Le futur magistrat pisse dessus. Puisqu’il maintient qu’il n’y a que les gens du droit pénal pour comprendre la portée des mots lorsqu’on parle du droit pénal.
Je lui ai demandé de ne pas apprendre le droit comme s’il s’agissait d’un coupe-coupe pour trancher les têtes, mais plutôt comme un instrument de construction d’une société juste et équitable. Parce que sinon il fera un très mauvais juriste.
Le ton montait de plus en plus, les gens ont commencé à se rapprocher, à ’arrêter pour suivre la discussion. Si je lui applique une gifle il va me faire coffrer et puis… parfois il arrive que les gens fassent usage de leurs muscles pour arranger un différend, sans que cela provoque une émeute. Tu me répondras que la justice va s’en prendre à eux dans la mesure où ils se sont battus, n’est-ce pas ?
Ce n’est pas que je prenne le parti de l’enseignant, mais parce que je suis partisan de la liberté. Et en tant que tel je suis absolument pour que nous laissions le professeur former ces enfants qui, une fois leur parchemin en poche, compteront parmi les lumières qui éclairent la société sur les questions de gouvernance et comportements politiques.
Ce n’est pas parce que le mot « imbécile » apparait dans un sujet d’examen que les gens doivent exposer leur animosité. La science demeure la science, jusqu’à ce que les politiques décident qu’elle change de fonction pour devenir ce qu’ils auront.
Telle que je voyais mon ami-là fâché fâché, je me demandé ce qu’il aurait fait si le professeur avait formulé son sujet d’une autre façon : « Le président de la république du Cameroun est-il un bon président ? » « Maurice Kamto est-il est bon opposant politique ? » « La cour constitutionnelle est-elle juste ? » « Le Cameroun est-il un pays de corruption ? » Et on pourrait multiplier autant d’exemples que l’on ne ferait aucun mal à la société, dès lorsqu’il s’agit des sujets d’évaluation de la capacité d’analyser de nos jeunes politologues.

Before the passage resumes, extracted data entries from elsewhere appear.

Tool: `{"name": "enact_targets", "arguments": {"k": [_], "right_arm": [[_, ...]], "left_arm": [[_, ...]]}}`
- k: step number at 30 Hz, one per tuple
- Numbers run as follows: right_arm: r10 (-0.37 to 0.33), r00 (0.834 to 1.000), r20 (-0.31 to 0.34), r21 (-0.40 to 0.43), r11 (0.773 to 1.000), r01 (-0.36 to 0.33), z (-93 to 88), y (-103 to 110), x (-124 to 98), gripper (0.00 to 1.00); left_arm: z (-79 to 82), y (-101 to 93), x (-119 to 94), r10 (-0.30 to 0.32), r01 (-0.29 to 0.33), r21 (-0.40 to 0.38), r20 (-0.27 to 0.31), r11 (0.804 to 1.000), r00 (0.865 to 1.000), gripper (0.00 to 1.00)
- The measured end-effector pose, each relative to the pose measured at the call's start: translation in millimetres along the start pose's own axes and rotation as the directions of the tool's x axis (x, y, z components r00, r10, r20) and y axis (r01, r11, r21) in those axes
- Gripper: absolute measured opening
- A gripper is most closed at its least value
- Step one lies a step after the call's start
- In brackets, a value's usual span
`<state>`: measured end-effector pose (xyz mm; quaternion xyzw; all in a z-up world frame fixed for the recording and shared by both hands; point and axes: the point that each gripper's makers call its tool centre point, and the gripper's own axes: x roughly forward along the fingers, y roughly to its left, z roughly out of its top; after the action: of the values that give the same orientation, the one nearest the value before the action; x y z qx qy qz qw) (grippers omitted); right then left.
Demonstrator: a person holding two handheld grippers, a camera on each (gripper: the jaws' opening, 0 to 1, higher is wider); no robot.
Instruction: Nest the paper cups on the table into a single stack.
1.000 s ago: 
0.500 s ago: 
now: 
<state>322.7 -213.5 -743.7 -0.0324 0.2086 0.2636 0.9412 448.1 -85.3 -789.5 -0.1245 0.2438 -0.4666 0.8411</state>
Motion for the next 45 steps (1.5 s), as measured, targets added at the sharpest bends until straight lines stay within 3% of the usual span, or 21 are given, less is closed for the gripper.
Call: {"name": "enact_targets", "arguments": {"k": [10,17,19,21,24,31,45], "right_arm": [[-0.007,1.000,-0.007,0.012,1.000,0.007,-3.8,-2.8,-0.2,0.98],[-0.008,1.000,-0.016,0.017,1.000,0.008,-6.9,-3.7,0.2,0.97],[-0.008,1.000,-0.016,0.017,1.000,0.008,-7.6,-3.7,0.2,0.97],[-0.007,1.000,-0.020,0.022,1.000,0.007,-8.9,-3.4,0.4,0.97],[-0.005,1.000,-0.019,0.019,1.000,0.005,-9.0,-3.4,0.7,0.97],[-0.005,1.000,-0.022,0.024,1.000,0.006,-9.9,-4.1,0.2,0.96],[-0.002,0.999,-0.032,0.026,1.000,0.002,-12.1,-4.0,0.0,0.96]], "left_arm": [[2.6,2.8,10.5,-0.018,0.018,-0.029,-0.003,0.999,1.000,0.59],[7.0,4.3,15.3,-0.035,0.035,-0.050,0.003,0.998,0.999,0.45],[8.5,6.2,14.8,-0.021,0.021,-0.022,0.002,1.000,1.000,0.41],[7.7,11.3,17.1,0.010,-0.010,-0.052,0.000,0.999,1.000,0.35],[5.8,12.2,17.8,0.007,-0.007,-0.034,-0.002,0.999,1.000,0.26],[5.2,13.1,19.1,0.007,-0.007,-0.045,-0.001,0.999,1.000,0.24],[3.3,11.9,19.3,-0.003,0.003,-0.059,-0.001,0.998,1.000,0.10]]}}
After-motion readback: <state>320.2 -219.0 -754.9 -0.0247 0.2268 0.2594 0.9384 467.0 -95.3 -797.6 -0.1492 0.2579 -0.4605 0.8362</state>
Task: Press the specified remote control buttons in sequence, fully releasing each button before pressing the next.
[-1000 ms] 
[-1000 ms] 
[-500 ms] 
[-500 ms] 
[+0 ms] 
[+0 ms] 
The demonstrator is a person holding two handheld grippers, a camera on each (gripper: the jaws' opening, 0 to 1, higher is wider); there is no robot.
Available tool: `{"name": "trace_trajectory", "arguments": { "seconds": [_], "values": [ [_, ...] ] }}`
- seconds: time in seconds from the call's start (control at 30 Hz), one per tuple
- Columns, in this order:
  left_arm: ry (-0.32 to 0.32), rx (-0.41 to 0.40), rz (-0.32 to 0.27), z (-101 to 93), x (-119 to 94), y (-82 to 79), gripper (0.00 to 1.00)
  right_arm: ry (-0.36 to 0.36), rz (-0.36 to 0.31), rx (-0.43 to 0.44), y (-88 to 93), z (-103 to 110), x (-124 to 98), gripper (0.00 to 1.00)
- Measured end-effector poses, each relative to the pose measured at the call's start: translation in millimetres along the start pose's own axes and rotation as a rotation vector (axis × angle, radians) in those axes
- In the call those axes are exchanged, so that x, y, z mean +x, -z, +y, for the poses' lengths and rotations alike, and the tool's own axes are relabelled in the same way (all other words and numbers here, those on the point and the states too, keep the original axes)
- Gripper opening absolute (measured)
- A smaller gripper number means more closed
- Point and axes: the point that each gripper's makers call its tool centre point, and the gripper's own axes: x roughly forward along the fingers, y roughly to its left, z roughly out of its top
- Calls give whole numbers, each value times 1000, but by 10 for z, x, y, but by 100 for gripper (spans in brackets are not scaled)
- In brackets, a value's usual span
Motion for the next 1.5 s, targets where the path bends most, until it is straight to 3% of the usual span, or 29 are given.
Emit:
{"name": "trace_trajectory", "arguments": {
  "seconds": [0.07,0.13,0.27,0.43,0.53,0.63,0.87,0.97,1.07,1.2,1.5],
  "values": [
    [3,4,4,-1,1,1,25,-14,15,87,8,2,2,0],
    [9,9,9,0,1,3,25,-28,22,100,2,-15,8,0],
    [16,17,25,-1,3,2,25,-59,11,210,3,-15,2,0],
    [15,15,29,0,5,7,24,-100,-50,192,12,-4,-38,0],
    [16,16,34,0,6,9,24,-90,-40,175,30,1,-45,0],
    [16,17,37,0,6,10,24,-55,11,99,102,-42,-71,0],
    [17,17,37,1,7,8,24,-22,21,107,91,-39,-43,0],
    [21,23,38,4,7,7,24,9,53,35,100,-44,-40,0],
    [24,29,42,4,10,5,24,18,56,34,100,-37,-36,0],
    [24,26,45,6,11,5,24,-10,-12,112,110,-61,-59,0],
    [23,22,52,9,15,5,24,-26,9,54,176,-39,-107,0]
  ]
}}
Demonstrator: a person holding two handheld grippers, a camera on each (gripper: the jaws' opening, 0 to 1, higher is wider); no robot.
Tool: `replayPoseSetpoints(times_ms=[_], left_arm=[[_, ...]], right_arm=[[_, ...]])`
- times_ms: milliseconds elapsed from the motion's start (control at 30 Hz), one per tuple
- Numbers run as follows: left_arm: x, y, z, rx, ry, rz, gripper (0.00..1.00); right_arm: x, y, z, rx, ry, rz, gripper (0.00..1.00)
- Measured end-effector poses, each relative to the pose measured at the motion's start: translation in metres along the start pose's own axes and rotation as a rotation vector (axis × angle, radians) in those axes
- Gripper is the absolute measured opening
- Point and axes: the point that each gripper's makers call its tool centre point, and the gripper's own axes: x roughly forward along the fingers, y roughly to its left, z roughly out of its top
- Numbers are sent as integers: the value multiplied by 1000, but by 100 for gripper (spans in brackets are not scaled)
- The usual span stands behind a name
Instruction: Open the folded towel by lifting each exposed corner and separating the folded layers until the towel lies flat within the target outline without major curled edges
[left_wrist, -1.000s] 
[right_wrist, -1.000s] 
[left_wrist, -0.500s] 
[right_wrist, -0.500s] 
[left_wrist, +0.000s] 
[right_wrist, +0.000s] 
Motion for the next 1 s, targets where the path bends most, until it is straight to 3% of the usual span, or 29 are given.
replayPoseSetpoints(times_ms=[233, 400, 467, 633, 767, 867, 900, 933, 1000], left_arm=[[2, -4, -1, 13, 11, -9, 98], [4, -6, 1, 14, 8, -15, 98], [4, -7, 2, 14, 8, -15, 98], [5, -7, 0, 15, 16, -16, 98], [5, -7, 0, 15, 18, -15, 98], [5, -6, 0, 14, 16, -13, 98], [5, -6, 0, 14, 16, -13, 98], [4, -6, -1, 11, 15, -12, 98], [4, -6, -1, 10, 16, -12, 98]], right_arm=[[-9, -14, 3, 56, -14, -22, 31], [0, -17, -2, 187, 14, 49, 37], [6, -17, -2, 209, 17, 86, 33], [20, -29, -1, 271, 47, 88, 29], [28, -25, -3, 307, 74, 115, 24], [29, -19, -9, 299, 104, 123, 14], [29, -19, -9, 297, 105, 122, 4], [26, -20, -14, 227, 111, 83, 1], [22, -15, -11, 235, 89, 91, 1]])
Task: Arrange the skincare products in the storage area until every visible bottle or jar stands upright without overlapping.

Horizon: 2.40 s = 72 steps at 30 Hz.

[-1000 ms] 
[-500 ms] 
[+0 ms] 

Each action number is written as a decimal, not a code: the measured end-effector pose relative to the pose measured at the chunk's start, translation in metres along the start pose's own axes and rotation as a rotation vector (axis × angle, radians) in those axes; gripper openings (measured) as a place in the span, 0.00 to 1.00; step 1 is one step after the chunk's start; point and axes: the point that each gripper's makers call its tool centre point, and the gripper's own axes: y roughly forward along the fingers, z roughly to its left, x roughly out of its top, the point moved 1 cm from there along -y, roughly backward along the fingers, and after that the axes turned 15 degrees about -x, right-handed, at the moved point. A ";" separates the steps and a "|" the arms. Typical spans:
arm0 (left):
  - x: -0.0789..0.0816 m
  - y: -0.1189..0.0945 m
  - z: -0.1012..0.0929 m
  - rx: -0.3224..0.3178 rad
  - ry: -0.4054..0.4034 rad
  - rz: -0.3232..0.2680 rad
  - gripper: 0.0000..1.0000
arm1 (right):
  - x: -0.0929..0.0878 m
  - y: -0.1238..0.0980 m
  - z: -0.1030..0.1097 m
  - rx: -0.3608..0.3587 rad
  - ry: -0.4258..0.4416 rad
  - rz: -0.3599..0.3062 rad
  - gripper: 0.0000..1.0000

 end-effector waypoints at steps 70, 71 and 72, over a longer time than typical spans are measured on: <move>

Évitons, pendant qu’on enseigne à nos enfants à devenir des spécialistes et des experts, de tirer les ficelles vers le bas. A causes de notre égoïsme, de notre pédantisme, de notre manque de grandeur d’esprit, de notre asociabilité.
Si nous comme opposés à ce que nos étudiants puissent faire de la sociologie politique, soyons sûr que le Cameroun ne construira jamais ni de fusée ni de bombe atomique. Il ne trouvera jamais le remède contre le cancer ou le Vih/Sida.
Mais j’ai dit à mon jeune compatriote que dans un lycée bilingue de Yaoundé, l’enseignant de philosophie demande à ses élèves : « Existe-t-il des peuples supérieurs à d’autres » ? Je pense qu’ici encore les gens vont aller se baigner dans les cacas pour comprendre cet enseignant, quoiqu’on puisse dire, est dans son droit d’amener ses étudiants à étudier la question du racisme qui ameute le monte, ou celle du tribalisme qui fait des ravages au Cameroun.
Quand je vois la révolution qu’a provoqué internet, je me dis : « et pourtant ça n’a pas été inventé ni nommé par un professionnel du droit pénal ».